The downside of pot turns out to be negligible at worst.  In typical entropic irony, the American Empire has this gaping domestic wound called the War on Drugs.  Not a focused and intelligent campaign to lessen the dangers of the dangerous substances, but a symbolic campaign against the drug of choice of many non-WASP ethnic communities.  You can review the sordid history of this reefer madness bs, but the actual social policies are so counter-productive to stated goals that one would think it would be noticed and something else tried.  You only have to look where real success has been achieved, like Portugal.

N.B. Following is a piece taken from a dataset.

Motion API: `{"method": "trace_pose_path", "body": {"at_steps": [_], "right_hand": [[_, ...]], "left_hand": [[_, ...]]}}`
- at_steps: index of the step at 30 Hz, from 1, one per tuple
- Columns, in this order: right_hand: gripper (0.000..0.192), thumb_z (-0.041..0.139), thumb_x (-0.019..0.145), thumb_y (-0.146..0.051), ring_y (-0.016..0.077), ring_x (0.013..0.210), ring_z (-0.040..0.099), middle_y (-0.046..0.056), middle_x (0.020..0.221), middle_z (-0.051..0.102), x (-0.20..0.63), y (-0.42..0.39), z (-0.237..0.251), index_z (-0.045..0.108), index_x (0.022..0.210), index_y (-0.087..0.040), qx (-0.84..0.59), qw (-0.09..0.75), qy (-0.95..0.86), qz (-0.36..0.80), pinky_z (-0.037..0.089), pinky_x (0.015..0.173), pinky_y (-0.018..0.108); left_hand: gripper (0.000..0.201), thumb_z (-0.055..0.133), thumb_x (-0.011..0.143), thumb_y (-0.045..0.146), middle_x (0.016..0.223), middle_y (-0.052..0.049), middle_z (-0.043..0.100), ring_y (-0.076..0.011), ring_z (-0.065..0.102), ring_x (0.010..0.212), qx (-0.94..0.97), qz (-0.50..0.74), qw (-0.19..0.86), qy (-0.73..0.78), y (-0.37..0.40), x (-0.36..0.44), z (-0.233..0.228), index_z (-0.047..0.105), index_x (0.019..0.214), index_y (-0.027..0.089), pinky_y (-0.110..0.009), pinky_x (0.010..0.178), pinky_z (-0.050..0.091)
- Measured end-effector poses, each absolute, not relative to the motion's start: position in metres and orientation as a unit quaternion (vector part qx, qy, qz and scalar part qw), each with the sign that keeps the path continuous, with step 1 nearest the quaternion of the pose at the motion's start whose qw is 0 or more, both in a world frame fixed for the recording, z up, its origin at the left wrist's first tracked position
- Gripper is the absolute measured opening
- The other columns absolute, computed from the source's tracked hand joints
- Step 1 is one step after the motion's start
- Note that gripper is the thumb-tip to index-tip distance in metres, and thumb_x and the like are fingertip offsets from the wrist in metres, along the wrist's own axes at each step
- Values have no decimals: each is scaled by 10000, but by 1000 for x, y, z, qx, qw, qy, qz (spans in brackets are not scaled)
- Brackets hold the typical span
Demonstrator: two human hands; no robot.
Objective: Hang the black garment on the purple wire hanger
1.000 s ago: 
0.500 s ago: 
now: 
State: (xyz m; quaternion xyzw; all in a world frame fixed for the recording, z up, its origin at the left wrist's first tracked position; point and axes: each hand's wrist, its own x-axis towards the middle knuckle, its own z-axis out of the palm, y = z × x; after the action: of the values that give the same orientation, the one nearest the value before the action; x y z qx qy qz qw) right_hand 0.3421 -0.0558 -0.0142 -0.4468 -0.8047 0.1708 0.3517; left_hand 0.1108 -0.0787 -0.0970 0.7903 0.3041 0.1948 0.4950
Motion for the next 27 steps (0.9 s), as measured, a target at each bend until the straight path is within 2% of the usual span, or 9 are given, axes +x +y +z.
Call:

How I wish decriminalization were easier than legalization!  Nope. Money to be made.  We are hearing all the time about how much revenue can come from taxing weed production.  AAARRRGGGHHH!  Here comes the Oregon Marijuana Control Board making a lot of informal production and exchange "illegal."  Look at the stupid taxing mechanisms in WA and the awful use of blood tests for driving as if pot were like booze in the bloodstream.  Experienced pot smokers can operate heavy equipment, etc., without any harm to performance, but nobody should drive when they are not clear and alert.  Have that upper coffee and stay awake.

There are few issues where I want "government" out of it instead of expressing our shared community interests in the issue.  The beneficial forms of outreach and care for real drug victims aside, I find no positive role for the State in the weed trade other than a possible ban on large scale production.  I don't want 'corporate' running the trade either.  This is pretty close to Libertarian Paradise politically where we have a "green" green and gold at very low prices.  Nope, the New Year is not going to bring decriminalization when there is money to be made by legalization.